• **Assignment**
From the line that contains "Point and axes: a" through the line that contains "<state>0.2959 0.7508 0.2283", output every line of the listing below exactly and leave out all the rest.

───── Provided entries

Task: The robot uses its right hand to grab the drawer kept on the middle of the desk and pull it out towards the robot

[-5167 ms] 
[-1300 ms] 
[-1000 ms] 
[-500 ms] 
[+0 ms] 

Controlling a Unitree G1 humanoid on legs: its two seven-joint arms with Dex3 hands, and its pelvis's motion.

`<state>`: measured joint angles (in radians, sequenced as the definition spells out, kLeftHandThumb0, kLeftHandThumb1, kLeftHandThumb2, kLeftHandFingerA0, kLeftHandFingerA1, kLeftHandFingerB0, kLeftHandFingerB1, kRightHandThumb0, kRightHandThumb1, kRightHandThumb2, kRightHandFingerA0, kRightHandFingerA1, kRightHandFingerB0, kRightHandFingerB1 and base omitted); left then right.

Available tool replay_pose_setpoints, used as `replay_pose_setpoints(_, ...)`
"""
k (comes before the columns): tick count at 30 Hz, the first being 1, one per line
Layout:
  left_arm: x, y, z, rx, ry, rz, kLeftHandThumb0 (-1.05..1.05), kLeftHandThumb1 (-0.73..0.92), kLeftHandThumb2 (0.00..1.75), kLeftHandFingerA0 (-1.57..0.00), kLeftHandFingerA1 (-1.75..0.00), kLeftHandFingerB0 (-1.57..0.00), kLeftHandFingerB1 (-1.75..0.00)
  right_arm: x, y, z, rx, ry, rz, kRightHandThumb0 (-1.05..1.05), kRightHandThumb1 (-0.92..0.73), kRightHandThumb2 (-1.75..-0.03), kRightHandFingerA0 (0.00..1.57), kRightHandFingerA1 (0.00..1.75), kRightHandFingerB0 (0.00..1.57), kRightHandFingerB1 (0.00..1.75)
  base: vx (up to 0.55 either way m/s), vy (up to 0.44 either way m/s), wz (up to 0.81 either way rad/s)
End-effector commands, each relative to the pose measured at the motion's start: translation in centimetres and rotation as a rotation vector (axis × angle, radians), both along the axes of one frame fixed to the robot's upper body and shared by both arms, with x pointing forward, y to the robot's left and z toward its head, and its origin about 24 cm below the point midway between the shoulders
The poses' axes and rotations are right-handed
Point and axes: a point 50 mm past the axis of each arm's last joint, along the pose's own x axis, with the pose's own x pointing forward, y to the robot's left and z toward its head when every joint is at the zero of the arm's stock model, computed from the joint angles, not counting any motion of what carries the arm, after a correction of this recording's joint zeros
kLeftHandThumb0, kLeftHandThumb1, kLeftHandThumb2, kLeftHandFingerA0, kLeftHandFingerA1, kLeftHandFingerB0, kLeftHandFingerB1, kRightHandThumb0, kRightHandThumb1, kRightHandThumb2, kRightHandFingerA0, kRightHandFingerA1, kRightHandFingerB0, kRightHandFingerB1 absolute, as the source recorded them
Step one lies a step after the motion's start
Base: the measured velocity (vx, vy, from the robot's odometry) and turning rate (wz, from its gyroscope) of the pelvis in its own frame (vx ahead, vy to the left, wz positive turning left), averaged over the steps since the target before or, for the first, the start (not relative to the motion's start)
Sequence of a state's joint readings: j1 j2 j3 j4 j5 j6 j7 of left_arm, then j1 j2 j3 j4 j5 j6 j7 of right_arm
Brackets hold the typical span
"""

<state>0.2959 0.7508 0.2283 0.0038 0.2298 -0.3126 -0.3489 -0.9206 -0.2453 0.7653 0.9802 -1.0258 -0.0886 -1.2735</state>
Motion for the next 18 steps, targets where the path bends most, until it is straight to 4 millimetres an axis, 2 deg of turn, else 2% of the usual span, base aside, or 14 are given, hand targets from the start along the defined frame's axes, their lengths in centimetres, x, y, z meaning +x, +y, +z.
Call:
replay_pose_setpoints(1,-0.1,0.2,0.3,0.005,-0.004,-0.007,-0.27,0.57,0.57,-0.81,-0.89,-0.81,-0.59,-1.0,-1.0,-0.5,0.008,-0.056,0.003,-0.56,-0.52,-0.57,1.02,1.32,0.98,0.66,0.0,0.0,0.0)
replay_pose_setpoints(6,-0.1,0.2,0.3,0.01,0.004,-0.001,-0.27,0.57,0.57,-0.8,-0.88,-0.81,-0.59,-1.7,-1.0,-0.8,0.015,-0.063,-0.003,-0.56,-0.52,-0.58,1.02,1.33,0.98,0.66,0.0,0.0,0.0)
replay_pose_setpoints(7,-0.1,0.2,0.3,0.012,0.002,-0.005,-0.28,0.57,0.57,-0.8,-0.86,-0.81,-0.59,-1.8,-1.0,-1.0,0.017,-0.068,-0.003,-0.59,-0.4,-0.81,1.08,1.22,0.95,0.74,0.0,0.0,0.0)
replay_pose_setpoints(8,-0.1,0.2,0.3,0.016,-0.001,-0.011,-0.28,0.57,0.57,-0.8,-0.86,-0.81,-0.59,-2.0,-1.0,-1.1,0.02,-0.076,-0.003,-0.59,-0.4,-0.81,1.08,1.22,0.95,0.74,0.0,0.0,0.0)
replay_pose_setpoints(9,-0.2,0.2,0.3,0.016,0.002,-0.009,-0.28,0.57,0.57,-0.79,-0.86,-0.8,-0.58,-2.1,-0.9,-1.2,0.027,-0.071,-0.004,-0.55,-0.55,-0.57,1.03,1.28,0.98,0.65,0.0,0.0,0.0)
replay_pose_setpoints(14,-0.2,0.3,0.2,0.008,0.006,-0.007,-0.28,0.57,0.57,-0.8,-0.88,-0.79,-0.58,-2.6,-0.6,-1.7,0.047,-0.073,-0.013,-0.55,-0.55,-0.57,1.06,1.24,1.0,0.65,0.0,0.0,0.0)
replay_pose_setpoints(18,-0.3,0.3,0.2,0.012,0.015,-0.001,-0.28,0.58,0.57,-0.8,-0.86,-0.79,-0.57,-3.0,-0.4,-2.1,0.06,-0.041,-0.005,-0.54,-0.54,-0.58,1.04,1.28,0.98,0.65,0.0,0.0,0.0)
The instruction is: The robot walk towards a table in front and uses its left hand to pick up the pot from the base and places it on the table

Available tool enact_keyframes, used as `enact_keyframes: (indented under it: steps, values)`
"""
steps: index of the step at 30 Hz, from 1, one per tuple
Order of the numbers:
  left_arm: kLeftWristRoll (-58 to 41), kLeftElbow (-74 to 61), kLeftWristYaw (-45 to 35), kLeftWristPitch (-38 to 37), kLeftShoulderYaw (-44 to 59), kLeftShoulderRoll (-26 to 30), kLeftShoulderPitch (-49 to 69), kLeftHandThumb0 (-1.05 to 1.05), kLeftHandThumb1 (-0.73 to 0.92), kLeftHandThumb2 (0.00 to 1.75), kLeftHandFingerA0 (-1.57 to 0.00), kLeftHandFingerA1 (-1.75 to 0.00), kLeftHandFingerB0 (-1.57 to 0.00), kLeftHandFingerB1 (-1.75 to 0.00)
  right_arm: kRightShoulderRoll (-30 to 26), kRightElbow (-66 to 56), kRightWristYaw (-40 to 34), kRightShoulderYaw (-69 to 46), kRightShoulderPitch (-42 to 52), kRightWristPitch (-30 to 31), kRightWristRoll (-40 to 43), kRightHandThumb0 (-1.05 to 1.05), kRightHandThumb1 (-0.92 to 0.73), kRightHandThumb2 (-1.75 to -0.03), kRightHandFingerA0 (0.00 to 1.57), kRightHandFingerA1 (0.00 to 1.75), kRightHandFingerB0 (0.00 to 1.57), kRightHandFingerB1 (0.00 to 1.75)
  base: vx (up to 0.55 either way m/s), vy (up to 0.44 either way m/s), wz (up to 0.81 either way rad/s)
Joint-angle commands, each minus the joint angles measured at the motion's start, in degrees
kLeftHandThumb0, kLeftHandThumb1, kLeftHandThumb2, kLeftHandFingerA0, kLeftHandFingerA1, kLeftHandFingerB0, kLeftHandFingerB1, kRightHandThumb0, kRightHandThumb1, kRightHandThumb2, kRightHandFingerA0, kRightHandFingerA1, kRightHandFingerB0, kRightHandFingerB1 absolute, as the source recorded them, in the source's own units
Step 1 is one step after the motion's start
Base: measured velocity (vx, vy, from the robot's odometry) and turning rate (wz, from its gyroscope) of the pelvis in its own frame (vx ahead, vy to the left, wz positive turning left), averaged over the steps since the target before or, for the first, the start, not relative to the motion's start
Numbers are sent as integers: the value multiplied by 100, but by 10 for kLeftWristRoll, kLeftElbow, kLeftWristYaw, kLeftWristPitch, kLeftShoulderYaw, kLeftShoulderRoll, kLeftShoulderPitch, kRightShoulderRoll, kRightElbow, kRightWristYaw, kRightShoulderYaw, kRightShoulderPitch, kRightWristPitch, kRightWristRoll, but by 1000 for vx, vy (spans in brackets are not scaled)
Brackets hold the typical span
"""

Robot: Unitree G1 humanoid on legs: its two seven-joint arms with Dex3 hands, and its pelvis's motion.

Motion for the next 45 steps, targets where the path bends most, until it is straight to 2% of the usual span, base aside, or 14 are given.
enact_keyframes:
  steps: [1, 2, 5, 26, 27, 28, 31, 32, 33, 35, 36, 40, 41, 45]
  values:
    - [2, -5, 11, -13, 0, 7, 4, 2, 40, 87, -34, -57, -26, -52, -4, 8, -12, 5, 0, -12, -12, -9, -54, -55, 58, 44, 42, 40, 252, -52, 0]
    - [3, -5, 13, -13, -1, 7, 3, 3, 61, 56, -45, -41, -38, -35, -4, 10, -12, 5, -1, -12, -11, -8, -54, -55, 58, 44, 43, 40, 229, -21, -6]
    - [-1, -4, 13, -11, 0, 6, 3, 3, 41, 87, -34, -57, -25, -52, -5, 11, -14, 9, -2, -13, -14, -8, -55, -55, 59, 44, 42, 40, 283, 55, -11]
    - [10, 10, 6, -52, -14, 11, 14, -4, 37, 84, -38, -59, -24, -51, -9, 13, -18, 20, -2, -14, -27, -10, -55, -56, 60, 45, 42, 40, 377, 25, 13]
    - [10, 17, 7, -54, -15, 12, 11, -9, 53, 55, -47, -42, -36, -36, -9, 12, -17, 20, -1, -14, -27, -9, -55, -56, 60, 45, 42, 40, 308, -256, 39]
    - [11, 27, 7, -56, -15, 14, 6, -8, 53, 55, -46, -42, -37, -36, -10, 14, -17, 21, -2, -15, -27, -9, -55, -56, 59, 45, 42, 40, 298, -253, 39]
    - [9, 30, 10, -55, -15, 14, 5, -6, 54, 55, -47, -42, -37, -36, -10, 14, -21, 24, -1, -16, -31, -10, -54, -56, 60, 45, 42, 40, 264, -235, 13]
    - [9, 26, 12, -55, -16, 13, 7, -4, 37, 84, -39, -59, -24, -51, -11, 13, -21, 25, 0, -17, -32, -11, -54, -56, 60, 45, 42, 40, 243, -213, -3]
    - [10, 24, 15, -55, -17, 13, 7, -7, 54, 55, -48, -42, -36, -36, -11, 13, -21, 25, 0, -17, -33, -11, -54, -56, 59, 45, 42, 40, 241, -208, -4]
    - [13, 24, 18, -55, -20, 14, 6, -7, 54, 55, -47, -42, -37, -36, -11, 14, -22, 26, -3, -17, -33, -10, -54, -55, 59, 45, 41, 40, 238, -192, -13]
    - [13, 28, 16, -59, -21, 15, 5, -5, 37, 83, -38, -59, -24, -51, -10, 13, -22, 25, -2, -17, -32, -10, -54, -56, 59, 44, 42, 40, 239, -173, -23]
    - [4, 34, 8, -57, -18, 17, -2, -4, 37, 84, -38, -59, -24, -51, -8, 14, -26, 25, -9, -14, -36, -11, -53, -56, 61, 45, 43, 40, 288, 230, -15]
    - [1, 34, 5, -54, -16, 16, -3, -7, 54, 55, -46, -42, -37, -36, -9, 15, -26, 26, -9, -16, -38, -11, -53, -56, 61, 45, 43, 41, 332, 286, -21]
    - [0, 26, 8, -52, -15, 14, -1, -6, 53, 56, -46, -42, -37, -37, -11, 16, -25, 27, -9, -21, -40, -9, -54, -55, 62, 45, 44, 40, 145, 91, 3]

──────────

• **Exercise solution**
Point and axes: a point 50 mm past the axis of each arm's last joint, along the pose's own x axis, with the pose's own x pointing forward, y to the robot's left and z toward its head when every joint is at the zero of the arm's stock model, computed from the joint angles, not counting any motion of what carries the arm, after a correction of this recording's joint zeros
kLeftHandThumb0, kLeftHandThumb1, kLeftHandThumb2, kLeftHandFingerA0, kLeftHandFingerA1, kLeftHandFingerB0, kLeftHandFingerB1, kRightHandThumb0, kRightHandThumb1, kRightHandThumb2, kRightHandFingerA0, kRightHandFingerA1, kRightHandFingerB0, kRightHandFingerB1 absolute, as the source recorded them
Step one lies a step after the motion's start
Base: the measured velocity (vx, vy, from the robot's odometry) and turning rate (wz, from its gyroscope) of the pelvis in its own frame (vx ahead, vy to the left, wz positive turning left), averaged over the steps since the target before or, for the first, the start (not relative to the motion's start)
Sequence of a state's joint readings: j1 j2 j3 j4 j5 j6 j7 of left_arm, then j1 j2 j3 j4 j5 j6 j7 of right_arm
Brackets hold the typical span
"""

<state>0.2959 0.7508 0.2283 0.0038 0.2298 -0.3126 -0.3489 -0.9206 -0.2453 0.7653 0.9802 -1.0258 -0.0886 -1.2735</state>

The answer contains nothing more.